In the background of this month’s 11th General Assembly of the Lutheran World Federation, it’s important to recall the recent history of global Lutheranism.
The basic context is that Lutheranism has been self-understood as historically associated with social quietism, particularly as expressed in the church’s impotency in the face of the Nazi menace. One approach in answer to this has been to become correspondingly active in social causes.
This is, at least in part, we see such an emphasis on social justice issues at Lutheran ecumenical gatherings over the last few decades. This current gathering, for instance, is committed to focusing on hunger issues.
As the introductory ENI story relates, this move from social quietism to social activism is constitutive of the Lutheran ecumenical movement’s self-understanding.
German finance minister Wolfgang Schäuble said in Stuttgart yesterday, “It has been observed that the Lutheran heritage in Germany has tended to encourage individuals to be obedient subjects rather than active citizens.”
“Germans had to learn through a painful history that good government is the responsibility of all citizens. Protestant Germans in their majority took a long time to understand that this was also what their Christian faith demanded of them,” Schäuble told a 1200-strong ecumenical congregation.
The ENI piece specifically cites Dietrich Bonhoeffer and his involvement in the Abwehr conspiracy, whose climax was reached in the Stauffenberg assassination attempt of July 20, 1944. Bonhoeffer certainly does have a great deal to teach us about social engagement, as his deep reflections on the nature of social life, from his first theological dissertation (Sanctorum Communio), to his reflections on communal life together at the theological seminary in Finkenwalde, to his Ethics.

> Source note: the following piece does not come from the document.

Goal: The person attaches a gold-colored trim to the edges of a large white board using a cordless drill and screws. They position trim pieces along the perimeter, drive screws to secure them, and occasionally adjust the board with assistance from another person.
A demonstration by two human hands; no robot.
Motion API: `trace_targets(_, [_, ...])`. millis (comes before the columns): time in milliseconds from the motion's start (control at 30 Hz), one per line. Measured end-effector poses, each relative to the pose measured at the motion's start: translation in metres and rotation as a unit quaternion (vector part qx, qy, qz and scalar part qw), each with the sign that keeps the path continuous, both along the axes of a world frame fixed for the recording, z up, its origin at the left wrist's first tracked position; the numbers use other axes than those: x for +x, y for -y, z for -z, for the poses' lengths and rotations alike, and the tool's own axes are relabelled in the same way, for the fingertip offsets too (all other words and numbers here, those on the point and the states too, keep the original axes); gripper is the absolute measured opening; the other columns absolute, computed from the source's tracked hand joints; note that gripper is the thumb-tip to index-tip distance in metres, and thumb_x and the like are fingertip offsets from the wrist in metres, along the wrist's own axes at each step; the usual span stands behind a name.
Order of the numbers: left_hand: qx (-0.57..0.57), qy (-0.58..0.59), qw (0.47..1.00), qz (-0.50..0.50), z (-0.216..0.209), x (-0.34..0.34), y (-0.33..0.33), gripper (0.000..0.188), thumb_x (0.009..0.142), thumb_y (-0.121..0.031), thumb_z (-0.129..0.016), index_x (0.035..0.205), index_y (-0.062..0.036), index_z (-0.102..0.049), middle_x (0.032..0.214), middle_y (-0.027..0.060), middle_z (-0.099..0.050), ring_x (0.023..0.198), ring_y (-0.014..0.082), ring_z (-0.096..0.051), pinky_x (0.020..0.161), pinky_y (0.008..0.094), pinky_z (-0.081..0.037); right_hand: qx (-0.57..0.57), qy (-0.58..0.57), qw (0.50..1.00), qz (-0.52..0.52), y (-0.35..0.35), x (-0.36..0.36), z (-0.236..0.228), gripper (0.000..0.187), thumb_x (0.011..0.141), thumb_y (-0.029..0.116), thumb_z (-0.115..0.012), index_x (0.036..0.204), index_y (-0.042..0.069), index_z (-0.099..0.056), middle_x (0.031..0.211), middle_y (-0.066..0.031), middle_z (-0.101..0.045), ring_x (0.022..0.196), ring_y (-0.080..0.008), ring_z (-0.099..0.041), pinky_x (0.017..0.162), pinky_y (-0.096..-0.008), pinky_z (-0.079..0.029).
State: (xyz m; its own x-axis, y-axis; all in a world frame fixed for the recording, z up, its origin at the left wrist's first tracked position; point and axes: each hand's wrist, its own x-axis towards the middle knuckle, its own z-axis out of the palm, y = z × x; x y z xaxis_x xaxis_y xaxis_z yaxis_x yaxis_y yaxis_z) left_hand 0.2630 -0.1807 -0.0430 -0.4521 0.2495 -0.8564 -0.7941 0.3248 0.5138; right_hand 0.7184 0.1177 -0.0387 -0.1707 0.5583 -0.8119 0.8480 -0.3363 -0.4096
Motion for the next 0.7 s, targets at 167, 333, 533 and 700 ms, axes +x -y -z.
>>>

What we see in Bonhoeffer, and what I try to communicate in my use of his work in the concluding sections of Ecumenical Babel, is a balanced approach that does not allow for secularization between church life and work life, for instance. But neither does it allow for the opposite error, the substitution of social activism for the Gospel proclamation itself.
This is the risk that Lutheran social engagement has faced over the last few decades, and the trap into which the LWF has often fallen. I pray that the invocation of the prayer for our “daily bread” at this gathering in Stuttgart will take up a balanced approach to work and wealth. But as I show in Ecumenical Babel, there is little precedent in recent history to suggest such balance.